Peserta acara Imlek Sue Ling Siau, 23, berkata bahwa setahu dirinya, tahun ini menandai pertama kalinya warga Madiun melintasi perbedaan agama dan berpartisipasi bersama.

"Saya tahu, keturunan Tionghoa di Indonesia menganut berbagai agama. Tetapi, inilah pertama kalinya Tahun Baru Imlek di kota ini melibatkan warga dari keyakinan agama yang berbeda," katanya kepada Khabar.

"Menurut saya, baik untuk memberi contoh pada generasi muda kita, yang menunjukkan bahwa kita bisa menghormati budaya dan agama berbeda serta bahwa kita merupakan satu bangsa, yaitu Indonesia."

Kaligrafi Arab dan Tionghoa digantung di dinding Masjid Lautze, yang melayani masyarakat Muslim Tionghoa di Jakarta Pusat. Masjid ini dibangun dan didekorasi bergaya Cina untuk membantu warga Indonesia etnis Tionghoa merasa nyaman di sana. [Cempaka Kaulika/Khabar].

Kaligrafi Arab dan Tionghoa digantung di dinding Masjid Lautze, yang melayani masyarakat Muslim Tionghoa di Jakarta Pusat. Masjid ini dibangun dan didekorasi bergaya Cina untuk membantu warga Indonesia etnis Tionghoa merasa nyaman di sana. [Cempaka Kaulika/Khabar].

Imlek melambangkan pluralisme

Widya Artanti, seorang wanita Madiun berusia 34 tahun, berkata kepada Khabar bahwa makna perayaan ini lebih mendalam baginya.

"Bagi banyak orang, Imlek tidak hanya melambangkan budaya Tionghoa atau keyakinan agama tertentu. Kami menghargai Imlek sebagai lambang pluralisme dan non diskriminasi," katanya kepada Khabar selama acara ini.
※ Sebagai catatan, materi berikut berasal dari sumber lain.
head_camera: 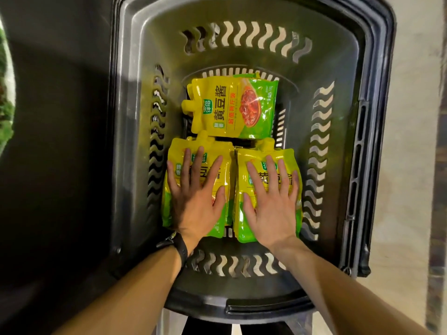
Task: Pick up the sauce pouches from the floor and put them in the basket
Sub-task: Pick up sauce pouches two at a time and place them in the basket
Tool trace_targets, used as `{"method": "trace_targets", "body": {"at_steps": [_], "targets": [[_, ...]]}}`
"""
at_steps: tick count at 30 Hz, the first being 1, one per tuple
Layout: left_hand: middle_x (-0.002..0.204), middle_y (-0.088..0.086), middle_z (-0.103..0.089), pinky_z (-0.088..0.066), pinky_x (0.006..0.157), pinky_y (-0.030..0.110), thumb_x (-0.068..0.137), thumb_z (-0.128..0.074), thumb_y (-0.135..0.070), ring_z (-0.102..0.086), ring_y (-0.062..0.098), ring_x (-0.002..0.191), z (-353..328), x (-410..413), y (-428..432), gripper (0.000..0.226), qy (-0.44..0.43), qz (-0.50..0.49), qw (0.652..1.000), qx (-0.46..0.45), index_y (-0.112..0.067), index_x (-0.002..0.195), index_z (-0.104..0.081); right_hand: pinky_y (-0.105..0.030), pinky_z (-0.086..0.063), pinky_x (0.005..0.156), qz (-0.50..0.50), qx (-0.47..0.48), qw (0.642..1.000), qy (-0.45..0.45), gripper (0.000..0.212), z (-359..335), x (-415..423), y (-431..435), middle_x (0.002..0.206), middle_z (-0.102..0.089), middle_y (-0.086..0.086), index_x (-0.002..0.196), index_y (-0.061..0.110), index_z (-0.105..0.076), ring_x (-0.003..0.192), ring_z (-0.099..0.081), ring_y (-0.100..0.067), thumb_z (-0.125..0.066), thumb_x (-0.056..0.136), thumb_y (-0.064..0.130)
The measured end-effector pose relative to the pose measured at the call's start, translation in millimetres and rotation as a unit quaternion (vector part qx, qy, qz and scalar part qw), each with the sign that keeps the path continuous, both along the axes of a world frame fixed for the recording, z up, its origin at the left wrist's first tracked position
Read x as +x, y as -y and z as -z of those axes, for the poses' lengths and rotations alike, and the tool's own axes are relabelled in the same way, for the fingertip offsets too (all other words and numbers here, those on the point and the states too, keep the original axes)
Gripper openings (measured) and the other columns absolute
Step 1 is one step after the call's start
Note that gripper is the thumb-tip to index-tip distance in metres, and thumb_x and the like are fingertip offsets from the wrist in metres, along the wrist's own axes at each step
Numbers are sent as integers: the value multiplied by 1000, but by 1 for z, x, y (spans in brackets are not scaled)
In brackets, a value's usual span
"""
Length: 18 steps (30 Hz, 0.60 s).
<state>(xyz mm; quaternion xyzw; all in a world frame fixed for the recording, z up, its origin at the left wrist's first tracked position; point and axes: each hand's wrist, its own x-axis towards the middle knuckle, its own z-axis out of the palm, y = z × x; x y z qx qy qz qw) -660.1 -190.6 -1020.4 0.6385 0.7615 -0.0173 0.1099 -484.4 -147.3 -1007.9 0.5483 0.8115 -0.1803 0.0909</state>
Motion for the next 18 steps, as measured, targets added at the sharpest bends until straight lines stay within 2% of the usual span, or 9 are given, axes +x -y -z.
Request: {"method": "trace_targets", "body": {"at_steps": [4,7,10,12,14,16,18], "targets": [[165,11,-19,-7,119,65,98,-35,-47,-8,33,154,-4,-2,-1,60,15,4,1000,-4,-29,156,-31,-58,-6,121,-2,-21,1000,7,61,-5,-1,-2,165,-14,-11,158,30,-17,153,-6,-34,-27,101,50],[164,13,-22,-8,119,66,97,-38,-49,-11,35,153,-20,-5,-8,62,35,5,997,-71,-29,155,-31,-57,-3,122,-9,-87,996,24,64,-26,-7,-15,166,-5,-11,158,32,-12,153,0,-33,-24,98,52],[162,14,-25,-21,118,58,94,-53,-47,-20,36,150,-58,-8,-24,67,62,-1,985,-160,-30,154,-30,-54,-3,123,14,-175,984,16,69,-65,-10,-31,166,6,-8,158,32,-8,153,5,-28,-41,99,46],[154,13,-37,-36,109,48,93,-56,-47,-38,34,139,-96,-7,-37,65,65,-9,982,-176,-28,152,-35,-52,-11,123,37,-188,981,3,73,-103,-10,-42,166,1,-8,158,30,-11,153,-3,-29,-48,96,43],[141,9,-49,-45,96,41,92,-54,-48,-51,30,125,-143,-6,-50,60,41,-5,982,-184,-27,147,-40,-51,-25,119,46,-190,981,0,75,-148,-12,-54,164,-11,-10,157,29,-14,150,-16,-30,-54,94,42],[133,7,-54,-48,90,40,92,-54,-49,-55,27,120,-195,-6,-62,59,17,-2,981,-191,-26,145,-39,-48,-37,111,33,-175,984,16,77,-200,-14,-66,155,-27,-11,156,27,-18,142,-31,-31,-57,92,42],[132,6,-53,-50,88,40,93,-53,-49,-55,27,120,-250,-8,-68,60,7,8,981,-193,-25,145,-37,-44,-43,105,27,-150,988,25,77,-256,-15,-76,146,-35,-10,155,26,-22,135,-39,-31,-60,90,43]]}}
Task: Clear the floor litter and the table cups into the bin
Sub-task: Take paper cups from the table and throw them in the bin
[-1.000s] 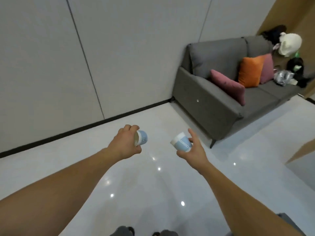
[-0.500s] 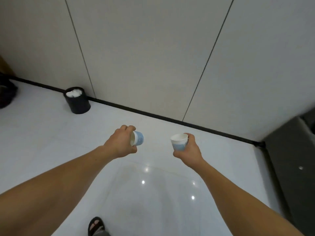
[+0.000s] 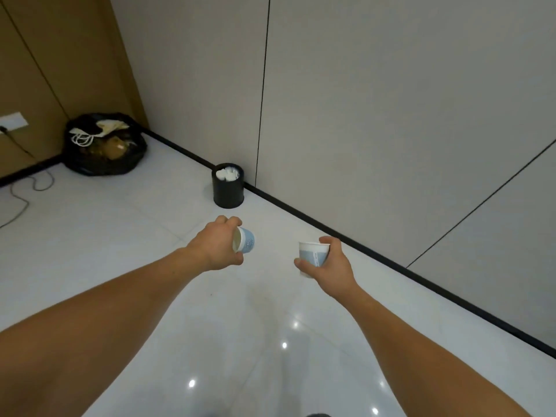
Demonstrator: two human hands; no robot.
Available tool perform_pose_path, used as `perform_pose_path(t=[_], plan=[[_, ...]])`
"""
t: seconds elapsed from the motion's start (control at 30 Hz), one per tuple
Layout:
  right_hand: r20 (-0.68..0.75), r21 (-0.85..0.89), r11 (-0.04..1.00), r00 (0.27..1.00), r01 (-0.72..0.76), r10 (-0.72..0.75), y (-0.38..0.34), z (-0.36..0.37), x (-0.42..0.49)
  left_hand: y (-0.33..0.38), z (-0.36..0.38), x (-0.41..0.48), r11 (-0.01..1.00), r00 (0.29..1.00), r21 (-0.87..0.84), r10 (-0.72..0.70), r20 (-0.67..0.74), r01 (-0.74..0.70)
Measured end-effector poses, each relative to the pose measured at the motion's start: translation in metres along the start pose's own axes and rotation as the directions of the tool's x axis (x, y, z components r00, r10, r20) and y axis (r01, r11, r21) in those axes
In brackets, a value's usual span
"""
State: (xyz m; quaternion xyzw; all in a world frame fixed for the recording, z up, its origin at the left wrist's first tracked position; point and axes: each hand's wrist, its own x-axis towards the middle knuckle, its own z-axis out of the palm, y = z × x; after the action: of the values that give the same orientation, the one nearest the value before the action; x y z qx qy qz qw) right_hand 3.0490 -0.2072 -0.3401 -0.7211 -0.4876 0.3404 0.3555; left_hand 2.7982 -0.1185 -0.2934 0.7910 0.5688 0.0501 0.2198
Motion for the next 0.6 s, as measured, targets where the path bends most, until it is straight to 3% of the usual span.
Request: perform_pose_path(t=[0.1, 0.27, 0.4, 0.6], plan=[[-0.01, -0.046, 0.999, 1.0, 0.014, -0.015, -0.025, 0.028, 0.039, -0.029, -0.014, 0.033, 0.999, 0.999, 0.009, -0.035, -0.001, 0.035], [0.106, -0.045, 0.995, 0.991, 0.091, -0.086, -0.046, 0.058, 0.127, -0.059, -0.024, 0.099, 0.995, 0.994, -0.008, -0.103, 0.019, 0.103], [0.21, -0.146, 0.973, 0.967, 0.177, -0.145, -0.065, 0.075, 0.211, -0.079, -0.046, 0.154, 0.98, 0.98, 0.006, -0.196, -0.017, 0.196], [0.293, -0.39, 0.839, 0.915, 0.378, -0.276, -0.104, 0.093, 0.32, -0.104, -0.085, 0.235, 0.964, 0.961, -0.006, -0.267, -0.069, 0.267]])
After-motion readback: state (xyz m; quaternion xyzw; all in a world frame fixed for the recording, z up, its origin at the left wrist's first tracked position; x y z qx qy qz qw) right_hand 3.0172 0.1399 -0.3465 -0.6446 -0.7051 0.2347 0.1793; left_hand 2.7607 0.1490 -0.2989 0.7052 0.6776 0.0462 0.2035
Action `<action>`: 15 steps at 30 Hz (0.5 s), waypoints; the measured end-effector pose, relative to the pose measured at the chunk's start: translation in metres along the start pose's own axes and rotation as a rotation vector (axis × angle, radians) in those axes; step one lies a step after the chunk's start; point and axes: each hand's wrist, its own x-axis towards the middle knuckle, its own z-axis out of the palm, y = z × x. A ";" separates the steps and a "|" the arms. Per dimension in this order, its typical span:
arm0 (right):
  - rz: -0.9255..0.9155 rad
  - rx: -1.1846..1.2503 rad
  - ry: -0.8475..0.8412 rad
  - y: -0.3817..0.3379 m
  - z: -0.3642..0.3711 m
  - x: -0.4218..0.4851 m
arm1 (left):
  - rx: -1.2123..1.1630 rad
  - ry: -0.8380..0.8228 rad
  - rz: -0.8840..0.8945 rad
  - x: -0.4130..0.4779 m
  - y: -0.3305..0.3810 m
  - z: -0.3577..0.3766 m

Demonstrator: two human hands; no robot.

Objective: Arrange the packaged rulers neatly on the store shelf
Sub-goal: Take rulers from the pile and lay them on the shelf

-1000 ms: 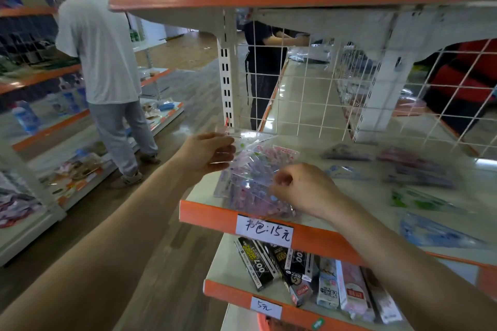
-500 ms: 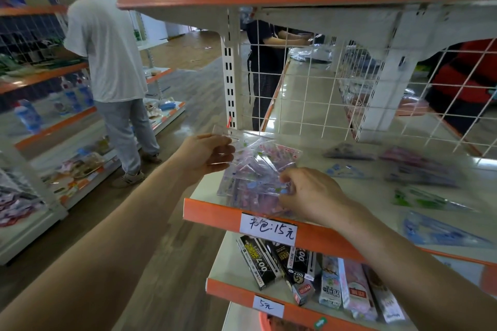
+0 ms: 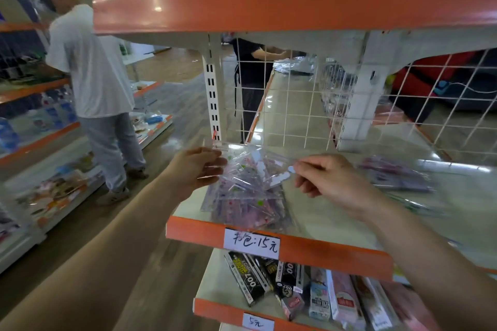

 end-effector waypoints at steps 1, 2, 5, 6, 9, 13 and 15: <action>0.047 0.083 -0.006 0.002 -0.002 0.000 | -0.001 -0.010 0.003 0.000 0.000 0.003; 0.079 0.142 -0.008 0.003 -0.003 -0.001 | -0.003 -0.020 0.004 0.000 0.000 0.005; 0.119 0.240 0.008 0.007 -0.008 -0.002 | -0.003 -0.046 -0.002 -0.002 0.000 0.014; 0.126 0.259 0.022 0.008 -0.010 -0.002 | -0.006 -0.054 -0.003 -0.002 0.001 0.017; 0.133 0.332 0.091 0.011 -0.020 -0.002 | -0.045 -0.042 0.008 -0.002 0.003 0.027; 0.152 0.501 0.246 0.014 -0.047 0.000 | -0.049 0.048 0.046 0.002 0.003 0.038; 0.182 0.538 0.293 0.019 -0.063 0.000 | -0.029 0.057 0.055 0.003 0.003 0.043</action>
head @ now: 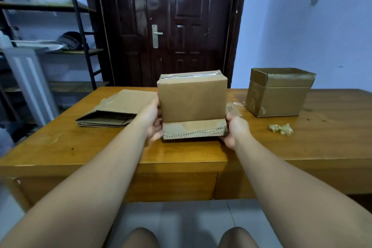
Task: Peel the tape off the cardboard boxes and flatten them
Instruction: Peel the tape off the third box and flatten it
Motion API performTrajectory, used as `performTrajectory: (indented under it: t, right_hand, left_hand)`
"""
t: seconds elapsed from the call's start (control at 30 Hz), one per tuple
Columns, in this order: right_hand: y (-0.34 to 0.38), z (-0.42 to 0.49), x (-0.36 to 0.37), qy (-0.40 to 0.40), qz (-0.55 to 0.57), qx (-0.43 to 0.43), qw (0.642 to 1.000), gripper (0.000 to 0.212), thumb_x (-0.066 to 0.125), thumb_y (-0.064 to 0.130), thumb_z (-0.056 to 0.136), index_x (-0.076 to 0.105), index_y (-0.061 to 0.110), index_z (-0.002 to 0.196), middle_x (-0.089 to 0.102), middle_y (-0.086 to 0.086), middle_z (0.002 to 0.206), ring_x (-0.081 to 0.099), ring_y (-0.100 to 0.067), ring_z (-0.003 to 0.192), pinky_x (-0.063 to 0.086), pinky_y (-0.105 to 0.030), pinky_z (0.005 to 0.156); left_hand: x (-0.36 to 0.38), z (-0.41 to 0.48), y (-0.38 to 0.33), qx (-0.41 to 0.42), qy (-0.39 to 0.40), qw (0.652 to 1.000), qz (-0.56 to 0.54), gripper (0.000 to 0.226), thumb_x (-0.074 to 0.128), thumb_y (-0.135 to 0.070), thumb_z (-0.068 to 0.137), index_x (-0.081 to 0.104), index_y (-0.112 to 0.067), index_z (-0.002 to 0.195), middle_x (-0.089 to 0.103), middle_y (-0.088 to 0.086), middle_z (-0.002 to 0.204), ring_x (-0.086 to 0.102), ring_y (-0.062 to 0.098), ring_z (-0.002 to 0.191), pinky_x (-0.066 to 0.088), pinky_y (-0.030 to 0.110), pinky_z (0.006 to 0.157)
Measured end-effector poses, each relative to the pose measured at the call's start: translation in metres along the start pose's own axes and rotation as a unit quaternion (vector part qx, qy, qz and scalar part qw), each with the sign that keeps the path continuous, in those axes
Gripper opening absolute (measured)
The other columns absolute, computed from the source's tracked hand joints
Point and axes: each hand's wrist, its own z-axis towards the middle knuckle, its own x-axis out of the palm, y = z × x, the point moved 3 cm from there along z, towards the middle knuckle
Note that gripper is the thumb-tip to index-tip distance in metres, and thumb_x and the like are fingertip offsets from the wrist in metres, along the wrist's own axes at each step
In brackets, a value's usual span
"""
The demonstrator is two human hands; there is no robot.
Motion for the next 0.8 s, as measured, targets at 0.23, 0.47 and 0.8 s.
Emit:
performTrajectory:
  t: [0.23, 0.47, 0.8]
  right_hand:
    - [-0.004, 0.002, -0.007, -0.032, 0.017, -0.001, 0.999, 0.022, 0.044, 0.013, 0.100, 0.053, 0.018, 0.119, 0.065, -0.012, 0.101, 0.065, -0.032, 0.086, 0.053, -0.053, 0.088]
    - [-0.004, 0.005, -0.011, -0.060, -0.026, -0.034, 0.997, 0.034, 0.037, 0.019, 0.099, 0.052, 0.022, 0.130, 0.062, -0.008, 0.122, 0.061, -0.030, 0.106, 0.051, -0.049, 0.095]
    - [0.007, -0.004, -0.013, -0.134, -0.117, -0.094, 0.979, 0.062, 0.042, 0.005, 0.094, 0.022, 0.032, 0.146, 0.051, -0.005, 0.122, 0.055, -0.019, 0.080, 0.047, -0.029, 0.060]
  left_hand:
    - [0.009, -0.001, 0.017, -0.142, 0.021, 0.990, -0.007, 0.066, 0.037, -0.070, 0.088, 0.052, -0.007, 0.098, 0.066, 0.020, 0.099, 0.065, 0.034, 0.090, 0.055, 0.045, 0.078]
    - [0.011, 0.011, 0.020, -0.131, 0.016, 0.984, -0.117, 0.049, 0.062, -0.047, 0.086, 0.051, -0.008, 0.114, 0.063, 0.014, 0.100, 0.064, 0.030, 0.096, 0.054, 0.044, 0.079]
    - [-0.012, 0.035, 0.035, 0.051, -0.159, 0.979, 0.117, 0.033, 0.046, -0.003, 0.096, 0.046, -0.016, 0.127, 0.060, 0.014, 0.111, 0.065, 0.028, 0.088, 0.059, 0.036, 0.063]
Widya merujuk sejarah Indonesia selama rezim Suharto, saat perayaan Imlek jarang diperbolehkan. "Meskipun sekarang belum sempurna, terlihat bahwa kita telah membaik. Kebanyakan warga Indonesia menghargai pluralisme seperti diajarkan pemimpin kami, bapak pluralisme, yaitu Gus Dur," katanya.

Di bawah kepemimpinan mantan Presiden Indonesia dan pemimpin Nahdlatul Ulama, Abdurrahman Wahid, yang akrab dipanggil Gus Dur, Konfusianisme menjadi agama keenam yang diakui resmi di Indonesia, bersama Islam, Katolik, Protestan, Budha, dan Hindu.

Astrid Emmeline Kohar, 20, menjelaskan bahwa Tahun Baru Imlek adalah saat baginya untuk berkumpul bersama sanak saudara.

"Tidak hanya Tahun Baru Imlek menjadi lambang kesadaran dan kasih sayang bagi banyak keturunan Tionghoa di Indonesia, tetapi juga merupakan waktu berkumpul bagi keluarga," katanya. Perayaan ini termasuk kebiasaan memberi hong bao, amplop merah istimewa berisi uang, kepada teman-teman atau kerabat yang belum menikah.